Bonne gouvernance, transparence, décentralisation et de manière plus générale, démocratie et respect des droits de l’homme… Tel est le vocabulaire devenu récurrent depuis les années 1990 dans le discours des hommes politiques africains, mais aussi dans les études des juristes et politologues s’intéressant aux problèmes de développement politique et économique de l’Afrique.
Ce brusque intérêt des dirigeants africains aux principes démocratiques et à l’État de droit, loin d’être fortuit, est en réalité provoqué à la fois par une aspiration de plus en plus pressante des populations au respect de leurs droits et libertés fondamentales, mais également et surtout par les bailleurs de fonds, suivis en cela par les pays riches du nord, qui depuis les années 1980, ont lié l’octroi de leurs aides à l’existence, dans les pays qui en seraient bénéficiaires, à un minimum de démocratie dans l’exercice du pouvoir et à une gestion plus saine des deniers publics. Cette « conditionnalité démocratique » apparue ainsi après la guerre froide, a eu davantage de retentissement pour les pays francophones d’Afrique notamment, lorsque le président François Mitterand, dans son discours du 20 juin 1990 à La Baule, l’a brusquement introduite dans la politique africaine de la France jusque là marquée par une opacité et un paternalisme qui ne pouvaient qu’entraîner, à long terme, un discrédit auprès des Africains eux-mêmes et de l’opinion internationale, témoins des importants bouleversements intervenus dans les pays de l’est à la même époque. Le 20 juin 2000, c’est à dire dix ans après le sommet de La Baule, un nouvel accord conclu entre l’Union européenne et les États ACP à Cotonou, vient contribuer à cette nouvelle politique des pays occidentaux et des instances internationales en « renforçant les aspects institutionnels de la conditionnalité démocratique » en Afrique.
Un numéro spécial de la revue « Afrilex » consacré à cette nouvelle donne dans les rapports de coopération entre l’Afrique et l’occident est plus qu’opportun.

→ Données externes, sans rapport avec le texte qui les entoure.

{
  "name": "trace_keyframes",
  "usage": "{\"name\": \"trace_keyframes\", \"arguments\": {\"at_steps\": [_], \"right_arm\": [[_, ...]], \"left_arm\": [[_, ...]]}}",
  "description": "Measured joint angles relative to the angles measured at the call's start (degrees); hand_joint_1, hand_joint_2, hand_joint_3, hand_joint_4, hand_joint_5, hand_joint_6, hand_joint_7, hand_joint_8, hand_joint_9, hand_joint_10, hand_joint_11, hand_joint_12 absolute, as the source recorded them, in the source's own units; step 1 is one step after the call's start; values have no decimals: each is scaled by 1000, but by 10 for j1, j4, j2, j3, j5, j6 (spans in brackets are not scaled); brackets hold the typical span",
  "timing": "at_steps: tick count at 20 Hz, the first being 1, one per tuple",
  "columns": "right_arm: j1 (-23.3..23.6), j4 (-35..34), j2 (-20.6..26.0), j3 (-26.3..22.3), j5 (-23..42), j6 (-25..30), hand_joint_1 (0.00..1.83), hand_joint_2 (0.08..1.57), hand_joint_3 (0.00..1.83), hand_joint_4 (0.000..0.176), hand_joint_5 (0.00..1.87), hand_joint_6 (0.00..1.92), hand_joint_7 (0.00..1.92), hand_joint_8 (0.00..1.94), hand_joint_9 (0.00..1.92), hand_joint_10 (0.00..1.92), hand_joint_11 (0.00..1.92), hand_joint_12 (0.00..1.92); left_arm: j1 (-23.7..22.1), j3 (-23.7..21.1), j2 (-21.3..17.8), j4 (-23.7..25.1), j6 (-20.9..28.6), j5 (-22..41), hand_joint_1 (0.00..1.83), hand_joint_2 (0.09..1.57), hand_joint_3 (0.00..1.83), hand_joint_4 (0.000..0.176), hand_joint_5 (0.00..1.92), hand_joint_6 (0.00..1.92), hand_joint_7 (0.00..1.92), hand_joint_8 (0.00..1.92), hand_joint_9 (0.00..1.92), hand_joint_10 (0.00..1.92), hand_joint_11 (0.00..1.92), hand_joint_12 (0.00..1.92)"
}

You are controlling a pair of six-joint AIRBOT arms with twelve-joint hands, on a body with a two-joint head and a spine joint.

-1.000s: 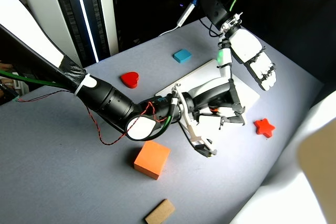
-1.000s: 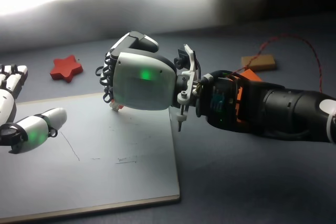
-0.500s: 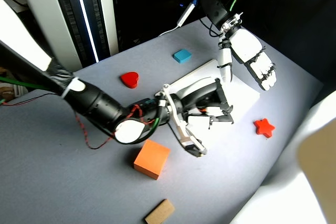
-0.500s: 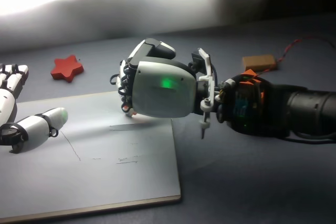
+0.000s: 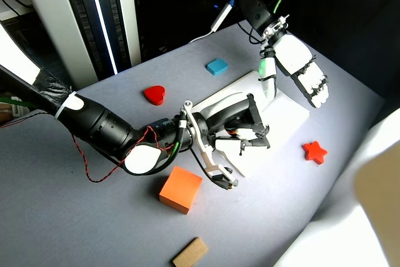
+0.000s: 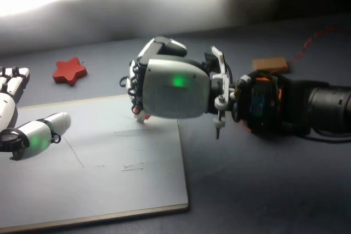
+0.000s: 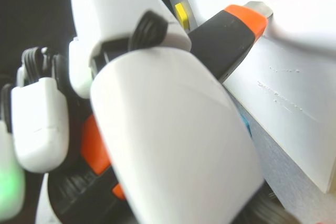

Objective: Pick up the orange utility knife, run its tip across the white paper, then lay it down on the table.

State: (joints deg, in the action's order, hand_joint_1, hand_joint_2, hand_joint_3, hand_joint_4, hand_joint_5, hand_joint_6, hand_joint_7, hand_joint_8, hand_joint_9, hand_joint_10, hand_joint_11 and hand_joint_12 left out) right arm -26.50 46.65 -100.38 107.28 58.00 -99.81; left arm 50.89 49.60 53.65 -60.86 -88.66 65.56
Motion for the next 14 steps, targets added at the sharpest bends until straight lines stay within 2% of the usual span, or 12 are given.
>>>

Après une décennie durant laquelle les pays du tiers-monde semblent s’être résignés à instaurer tant bien que mal des régimes démocratiques dans les territoires où ils exercent leur souveraineté, il nous semble intéressant de faire le bilan de cette conditionnalité de l’aide en Afrique, et tenter de répondre, au moins en partie, à certaines interrogations sur la question et d’en poser d’autres en tenant compte des évolutions qui ont suivi cette nouvelle orientation dans les relations entre les pays du nord et ceux du sud. Des enseignants chercheurs d’Afrique et d’Europe ont entrepris cette tâche et ont étudié les divers aspects que comporte cette conditionnalité politique. Ils nous livrent ici le résultat fort intéressant de leurs investigations.
Ces études ont pris des directions aussi importantes les unes que les autres : la dette des pays pauvres constitue une préoccupation tant pour les Pays les Moins avancés, que pour les pays riches et pour les instances internationales. Si l’annulation d’une partie de cette dette semble s’imposer, elle n’est pas sans contre partie et celle-ci pourrait être bien amère. La conditionnalité démocratique devrait également permettre un meilleur respect des droits de l’homme mais le seul octroi de l’aide n’en constitue pas une vraie garantie. De même, au moment où les États-Unis adoptent une nouvelle politique de coopération africaine de plus en plus réaliste, il est intéressant d’apprécier les relations entre la France et l’Afrique depuis que la conditionnalité en constitue le critère déterminant. À cet égard, on peut souligner une certaine évolution tenant à une relative ambiguïté de la France dans l’élaboration de sa politique étrangère en Afrique, notamment en ce qui concerne l’aide au développement et la coopération économique et politique. Enfin, la conditionnalité en matière environnementale, constitue un domaine d’étude essentiel, depuis que l’écologie est reconnue comme faisant partie intégrante des vecteurs de développement. La diversité de ces analyses ainsi que leur profondeur témoignent de l’intérêt du sujet abordé dans ce numéro spécial.
De toutes ces études, se dégage au moins le constat suivant : l’idée d’une conditionnalité de l’aide pour les pays pauvres, semble être définitivement consacrée dans les esprits comme dans les accords de coopération sous la pression des pays du nord et des instances internationales. Cela s’est fait sans que les États concernés, pourtant souverains, n’aient toujours donné leur consentement tel que cela semble devoir découler du principe de l’égalité souveraine des États contenu dans l’article 2§1er de la Charte des Nations-Unies.
Il faut à la fois respecter l’indépendance des États et veiller à une meilleure effectivité des droits de l’homme en Afrique. Tel est le paradoxe que pose le problème de la conditionnalité démocratique dans les pays en développement.